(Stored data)
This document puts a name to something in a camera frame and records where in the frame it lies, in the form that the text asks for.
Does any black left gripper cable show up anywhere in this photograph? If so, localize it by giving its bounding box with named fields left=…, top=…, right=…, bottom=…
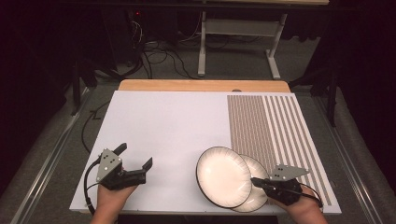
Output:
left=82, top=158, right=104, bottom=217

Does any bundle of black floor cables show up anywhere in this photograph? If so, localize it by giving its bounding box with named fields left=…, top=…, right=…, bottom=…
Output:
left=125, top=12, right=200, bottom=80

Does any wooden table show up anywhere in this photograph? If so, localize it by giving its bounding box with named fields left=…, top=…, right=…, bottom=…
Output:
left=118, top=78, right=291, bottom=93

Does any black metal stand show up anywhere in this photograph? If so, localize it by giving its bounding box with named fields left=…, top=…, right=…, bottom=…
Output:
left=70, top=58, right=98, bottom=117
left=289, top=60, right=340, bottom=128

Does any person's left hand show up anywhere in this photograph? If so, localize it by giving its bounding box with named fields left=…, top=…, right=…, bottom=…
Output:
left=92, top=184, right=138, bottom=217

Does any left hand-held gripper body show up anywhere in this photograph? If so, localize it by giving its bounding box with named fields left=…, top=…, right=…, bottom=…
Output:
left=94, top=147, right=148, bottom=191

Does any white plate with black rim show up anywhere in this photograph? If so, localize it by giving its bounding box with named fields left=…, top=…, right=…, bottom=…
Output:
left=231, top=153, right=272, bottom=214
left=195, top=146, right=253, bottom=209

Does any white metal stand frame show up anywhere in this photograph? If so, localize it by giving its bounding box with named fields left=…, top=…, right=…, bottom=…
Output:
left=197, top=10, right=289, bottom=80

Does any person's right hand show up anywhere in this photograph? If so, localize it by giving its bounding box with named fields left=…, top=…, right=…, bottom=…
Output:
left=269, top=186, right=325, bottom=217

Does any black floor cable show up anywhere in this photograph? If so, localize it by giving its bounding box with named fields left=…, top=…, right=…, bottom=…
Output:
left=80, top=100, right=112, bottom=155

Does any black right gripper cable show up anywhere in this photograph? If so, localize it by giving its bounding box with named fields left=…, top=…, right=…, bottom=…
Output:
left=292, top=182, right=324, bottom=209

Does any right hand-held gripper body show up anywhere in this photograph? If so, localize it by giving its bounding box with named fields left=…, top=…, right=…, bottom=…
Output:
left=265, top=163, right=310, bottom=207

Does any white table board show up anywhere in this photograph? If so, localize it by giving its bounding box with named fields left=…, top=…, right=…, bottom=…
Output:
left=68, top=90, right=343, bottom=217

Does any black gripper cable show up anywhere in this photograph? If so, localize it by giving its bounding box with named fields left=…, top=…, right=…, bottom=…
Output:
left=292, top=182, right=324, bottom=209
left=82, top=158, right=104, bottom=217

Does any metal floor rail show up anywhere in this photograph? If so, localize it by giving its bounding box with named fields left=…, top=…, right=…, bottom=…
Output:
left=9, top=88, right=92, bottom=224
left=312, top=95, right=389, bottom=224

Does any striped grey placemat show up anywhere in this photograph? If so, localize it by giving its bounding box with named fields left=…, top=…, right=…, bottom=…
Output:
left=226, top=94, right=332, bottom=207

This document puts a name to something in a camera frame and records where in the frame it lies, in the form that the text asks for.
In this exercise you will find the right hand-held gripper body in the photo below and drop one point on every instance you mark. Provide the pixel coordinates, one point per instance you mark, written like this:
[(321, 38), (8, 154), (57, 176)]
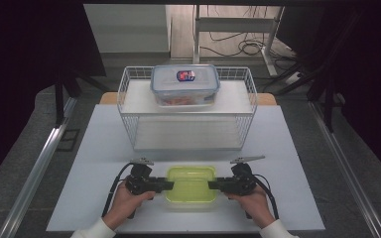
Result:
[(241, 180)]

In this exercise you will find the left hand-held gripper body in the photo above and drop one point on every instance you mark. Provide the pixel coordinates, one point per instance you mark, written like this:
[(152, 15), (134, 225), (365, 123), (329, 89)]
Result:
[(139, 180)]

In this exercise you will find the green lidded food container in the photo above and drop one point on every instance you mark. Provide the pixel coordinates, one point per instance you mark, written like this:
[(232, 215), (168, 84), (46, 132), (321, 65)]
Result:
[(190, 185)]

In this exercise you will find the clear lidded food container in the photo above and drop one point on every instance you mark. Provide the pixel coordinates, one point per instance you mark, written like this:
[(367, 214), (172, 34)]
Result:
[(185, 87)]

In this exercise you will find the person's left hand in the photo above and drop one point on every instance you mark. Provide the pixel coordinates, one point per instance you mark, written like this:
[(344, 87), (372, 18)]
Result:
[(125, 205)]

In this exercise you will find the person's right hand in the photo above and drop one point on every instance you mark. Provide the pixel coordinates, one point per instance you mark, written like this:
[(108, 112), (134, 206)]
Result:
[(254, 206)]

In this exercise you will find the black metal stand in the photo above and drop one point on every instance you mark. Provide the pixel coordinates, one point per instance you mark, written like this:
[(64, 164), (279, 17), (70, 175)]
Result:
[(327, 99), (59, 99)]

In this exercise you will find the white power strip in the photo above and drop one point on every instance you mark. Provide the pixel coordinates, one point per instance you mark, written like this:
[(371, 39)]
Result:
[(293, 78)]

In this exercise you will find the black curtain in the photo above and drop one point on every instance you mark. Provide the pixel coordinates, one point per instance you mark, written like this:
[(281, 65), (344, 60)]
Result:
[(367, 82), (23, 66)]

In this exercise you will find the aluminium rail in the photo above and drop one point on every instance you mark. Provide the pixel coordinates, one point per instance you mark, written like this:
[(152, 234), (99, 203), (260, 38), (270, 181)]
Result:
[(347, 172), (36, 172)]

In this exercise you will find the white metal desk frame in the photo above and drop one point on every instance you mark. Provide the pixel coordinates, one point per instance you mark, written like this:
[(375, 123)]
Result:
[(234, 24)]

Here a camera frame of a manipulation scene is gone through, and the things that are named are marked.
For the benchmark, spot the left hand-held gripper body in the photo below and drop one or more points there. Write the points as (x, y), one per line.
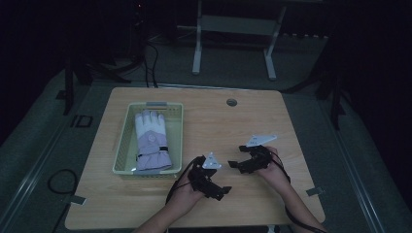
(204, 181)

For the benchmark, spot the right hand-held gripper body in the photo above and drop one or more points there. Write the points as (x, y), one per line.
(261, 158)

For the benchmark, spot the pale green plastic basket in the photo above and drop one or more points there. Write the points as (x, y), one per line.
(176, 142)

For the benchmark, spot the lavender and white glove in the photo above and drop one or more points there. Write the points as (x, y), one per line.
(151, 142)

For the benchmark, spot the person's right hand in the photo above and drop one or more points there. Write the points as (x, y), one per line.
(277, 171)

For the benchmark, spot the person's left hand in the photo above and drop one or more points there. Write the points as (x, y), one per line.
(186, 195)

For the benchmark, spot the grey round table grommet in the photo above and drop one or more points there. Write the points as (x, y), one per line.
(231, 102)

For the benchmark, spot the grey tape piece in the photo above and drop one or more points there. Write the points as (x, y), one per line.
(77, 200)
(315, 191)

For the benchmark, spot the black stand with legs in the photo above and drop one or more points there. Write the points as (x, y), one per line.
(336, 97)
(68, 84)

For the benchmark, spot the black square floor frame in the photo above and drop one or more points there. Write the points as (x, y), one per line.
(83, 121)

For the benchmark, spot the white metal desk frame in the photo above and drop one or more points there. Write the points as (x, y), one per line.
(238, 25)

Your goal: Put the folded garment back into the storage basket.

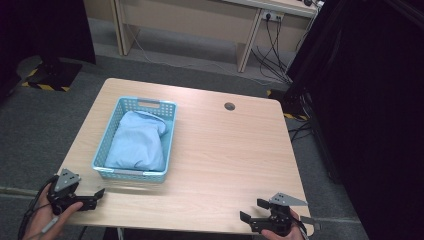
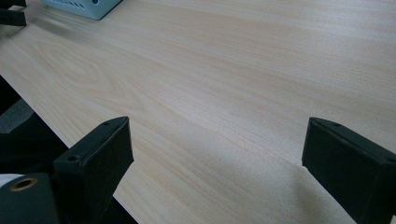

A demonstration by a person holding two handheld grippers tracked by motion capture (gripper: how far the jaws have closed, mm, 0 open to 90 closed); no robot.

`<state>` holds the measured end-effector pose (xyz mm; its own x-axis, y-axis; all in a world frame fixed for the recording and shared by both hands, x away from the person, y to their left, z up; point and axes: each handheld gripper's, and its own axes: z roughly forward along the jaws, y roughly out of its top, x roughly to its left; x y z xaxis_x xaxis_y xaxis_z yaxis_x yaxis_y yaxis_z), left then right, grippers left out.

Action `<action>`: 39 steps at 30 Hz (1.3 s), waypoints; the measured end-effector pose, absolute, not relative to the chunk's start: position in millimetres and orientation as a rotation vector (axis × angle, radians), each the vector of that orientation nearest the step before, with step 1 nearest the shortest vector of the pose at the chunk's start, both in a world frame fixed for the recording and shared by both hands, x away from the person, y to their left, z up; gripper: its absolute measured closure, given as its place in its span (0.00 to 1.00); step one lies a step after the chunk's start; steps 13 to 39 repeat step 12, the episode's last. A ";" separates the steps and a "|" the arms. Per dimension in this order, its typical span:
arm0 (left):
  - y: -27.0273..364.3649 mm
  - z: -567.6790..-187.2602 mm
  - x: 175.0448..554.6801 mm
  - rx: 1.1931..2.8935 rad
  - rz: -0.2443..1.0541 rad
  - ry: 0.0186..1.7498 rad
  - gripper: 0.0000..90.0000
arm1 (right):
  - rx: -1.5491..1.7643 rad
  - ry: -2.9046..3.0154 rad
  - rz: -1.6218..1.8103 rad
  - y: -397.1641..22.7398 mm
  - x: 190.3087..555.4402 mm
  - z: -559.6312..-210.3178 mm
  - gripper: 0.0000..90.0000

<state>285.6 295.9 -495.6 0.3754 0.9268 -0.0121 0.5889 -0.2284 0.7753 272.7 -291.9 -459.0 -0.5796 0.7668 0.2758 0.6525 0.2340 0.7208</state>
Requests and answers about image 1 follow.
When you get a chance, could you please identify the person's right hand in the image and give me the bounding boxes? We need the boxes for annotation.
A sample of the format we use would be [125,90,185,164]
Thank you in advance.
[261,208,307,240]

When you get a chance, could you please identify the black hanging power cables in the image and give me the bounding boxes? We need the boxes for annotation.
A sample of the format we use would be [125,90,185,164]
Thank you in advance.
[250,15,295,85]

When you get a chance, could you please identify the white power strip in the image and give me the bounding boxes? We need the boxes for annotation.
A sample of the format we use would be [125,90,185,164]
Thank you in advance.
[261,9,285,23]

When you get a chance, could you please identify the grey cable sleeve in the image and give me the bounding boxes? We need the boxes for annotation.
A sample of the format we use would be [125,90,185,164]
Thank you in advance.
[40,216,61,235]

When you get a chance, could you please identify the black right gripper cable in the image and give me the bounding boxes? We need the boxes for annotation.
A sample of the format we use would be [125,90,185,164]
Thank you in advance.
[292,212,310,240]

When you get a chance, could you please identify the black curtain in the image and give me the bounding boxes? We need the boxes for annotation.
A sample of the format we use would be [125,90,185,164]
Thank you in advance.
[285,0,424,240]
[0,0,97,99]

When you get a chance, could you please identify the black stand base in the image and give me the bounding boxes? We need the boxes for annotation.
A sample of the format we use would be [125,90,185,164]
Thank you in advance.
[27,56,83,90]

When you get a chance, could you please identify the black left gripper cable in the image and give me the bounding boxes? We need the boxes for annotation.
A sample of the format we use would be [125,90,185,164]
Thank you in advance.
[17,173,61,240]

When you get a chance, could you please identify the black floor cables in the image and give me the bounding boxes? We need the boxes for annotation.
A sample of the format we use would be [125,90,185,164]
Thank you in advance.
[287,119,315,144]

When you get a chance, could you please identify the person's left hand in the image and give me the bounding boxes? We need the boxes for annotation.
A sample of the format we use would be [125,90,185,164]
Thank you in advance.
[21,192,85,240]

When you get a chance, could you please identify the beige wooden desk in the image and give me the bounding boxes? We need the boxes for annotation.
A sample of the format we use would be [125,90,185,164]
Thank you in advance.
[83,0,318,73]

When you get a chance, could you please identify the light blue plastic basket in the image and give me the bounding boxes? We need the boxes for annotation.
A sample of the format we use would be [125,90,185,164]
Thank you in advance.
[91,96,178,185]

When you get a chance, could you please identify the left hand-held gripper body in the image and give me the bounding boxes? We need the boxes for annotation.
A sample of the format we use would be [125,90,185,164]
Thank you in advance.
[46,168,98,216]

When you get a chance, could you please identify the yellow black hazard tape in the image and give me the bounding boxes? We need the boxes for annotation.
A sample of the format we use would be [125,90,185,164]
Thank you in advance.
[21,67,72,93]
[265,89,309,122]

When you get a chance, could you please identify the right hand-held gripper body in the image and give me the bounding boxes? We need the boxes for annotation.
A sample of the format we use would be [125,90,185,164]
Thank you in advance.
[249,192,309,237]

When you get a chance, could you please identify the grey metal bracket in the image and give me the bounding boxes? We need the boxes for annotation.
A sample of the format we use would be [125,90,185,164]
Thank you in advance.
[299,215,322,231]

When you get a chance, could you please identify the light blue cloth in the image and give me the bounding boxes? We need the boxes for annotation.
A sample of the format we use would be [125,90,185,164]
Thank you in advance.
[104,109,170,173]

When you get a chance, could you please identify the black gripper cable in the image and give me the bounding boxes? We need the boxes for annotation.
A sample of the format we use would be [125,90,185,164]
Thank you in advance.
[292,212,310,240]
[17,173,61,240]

---

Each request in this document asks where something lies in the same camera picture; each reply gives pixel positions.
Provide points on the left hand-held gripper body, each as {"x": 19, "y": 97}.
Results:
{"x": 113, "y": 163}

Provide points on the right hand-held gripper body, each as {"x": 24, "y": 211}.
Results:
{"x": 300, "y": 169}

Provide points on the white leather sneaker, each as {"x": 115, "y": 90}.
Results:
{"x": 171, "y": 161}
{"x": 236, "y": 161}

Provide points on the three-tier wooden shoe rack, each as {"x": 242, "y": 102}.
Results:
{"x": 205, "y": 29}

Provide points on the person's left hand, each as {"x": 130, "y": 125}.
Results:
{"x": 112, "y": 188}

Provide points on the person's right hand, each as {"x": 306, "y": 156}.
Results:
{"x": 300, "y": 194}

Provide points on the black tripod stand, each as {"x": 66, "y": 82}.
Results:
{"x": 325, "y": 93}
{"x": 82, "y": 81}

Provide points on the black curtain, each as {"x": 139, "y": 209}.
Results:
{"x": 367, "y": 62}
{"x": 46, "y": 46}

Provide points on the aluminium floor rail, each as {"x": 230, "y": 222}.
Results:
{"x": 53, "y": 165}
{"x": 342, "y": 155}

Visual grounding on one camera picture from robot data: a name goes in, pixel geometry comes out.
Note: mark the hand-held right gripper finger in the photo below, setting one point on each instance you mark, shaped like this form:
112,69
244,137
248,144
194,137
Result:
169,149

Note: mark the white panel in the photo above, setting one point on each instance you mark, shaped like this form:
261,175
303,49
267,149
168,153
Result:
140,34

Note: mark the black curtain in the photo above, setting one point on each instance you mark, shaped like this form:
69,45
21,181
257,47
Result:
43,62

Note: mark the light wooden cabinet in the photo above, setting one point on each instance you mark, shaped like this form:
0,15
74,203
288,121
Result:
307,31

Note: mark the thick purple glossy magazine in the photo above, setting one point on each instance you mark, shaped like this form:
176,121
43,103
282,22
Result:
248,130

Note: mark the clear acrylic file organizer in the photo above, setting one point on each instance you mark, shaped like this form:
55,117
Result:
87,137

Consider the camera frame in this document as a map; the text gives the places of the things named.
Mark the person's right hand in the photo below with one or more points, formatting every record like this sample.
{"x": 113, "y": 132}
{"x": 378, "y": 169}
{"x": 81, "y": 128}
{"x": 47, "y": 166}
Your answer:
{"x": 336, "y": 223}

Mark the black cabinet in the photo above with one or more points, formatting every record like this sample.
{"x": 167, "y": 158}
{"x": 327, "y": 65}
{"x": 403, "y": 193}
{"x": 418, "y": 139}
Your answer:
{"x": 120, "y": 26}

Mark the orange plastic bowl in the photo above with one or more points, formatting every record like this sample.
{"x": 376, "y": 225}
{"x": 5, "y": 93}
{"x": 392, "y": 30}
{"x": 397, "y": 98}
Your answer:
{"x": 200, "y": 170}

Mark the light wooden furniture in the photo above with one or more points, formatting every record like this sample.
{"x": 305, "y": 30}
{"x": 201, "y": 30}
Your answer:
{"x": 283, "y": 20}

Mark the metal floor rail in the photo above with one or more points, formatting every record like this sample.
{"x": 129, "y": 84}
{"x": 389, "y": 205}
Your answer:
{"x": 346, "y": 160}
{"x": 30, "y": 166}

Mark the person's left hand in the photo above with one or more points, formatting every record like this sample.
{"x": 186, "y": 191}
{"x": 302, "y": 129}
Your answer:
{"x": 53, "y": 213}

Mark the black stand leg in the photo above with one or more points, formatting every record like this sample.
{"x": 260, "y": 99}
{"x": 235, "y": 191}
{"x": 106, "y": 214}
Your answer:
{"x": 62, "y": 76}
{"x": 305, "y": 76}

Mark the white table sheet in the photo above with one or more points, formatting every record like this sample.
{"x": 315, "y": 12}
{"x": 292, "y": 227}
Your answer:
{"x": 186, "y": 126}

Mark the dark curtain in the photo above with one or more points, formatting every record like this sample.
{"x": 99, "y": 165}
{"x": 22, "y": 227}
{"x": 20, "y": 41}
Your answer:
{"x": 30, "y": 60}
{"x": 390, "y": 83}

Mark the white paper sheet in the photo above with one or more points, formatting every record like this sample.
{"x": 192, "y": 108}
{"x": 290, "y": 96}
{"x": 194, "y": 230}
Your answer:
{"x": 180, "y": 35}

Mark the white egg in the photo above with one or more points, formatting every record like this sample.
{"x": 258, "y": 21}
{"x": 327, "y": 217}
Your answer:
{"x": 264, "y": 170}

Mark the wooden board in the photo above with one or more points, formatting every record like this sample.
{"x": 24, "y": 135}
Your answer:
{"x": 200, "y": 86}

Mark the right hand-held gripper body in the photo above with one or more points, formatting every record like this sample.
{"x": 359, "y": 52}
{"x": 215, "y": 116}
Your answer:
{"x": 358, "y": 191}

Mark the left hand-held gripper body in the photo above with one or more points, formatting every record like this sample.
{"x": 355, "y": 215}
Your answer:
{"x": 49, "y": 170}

**What you will do**. Check the lines above and copy each one that includes "food".

**Expected answer**.
In this exercise you will find the green lidded food container in the photo above and drop one point on every instance you mark. Provide the pixel coordinates, one point per instance you mark, written like this:
In this exercise you will find the clear lidded food container in the photo above and drop one point on every instance you mark. Provide the pixel coordinates, one point per instance you mark, written like this:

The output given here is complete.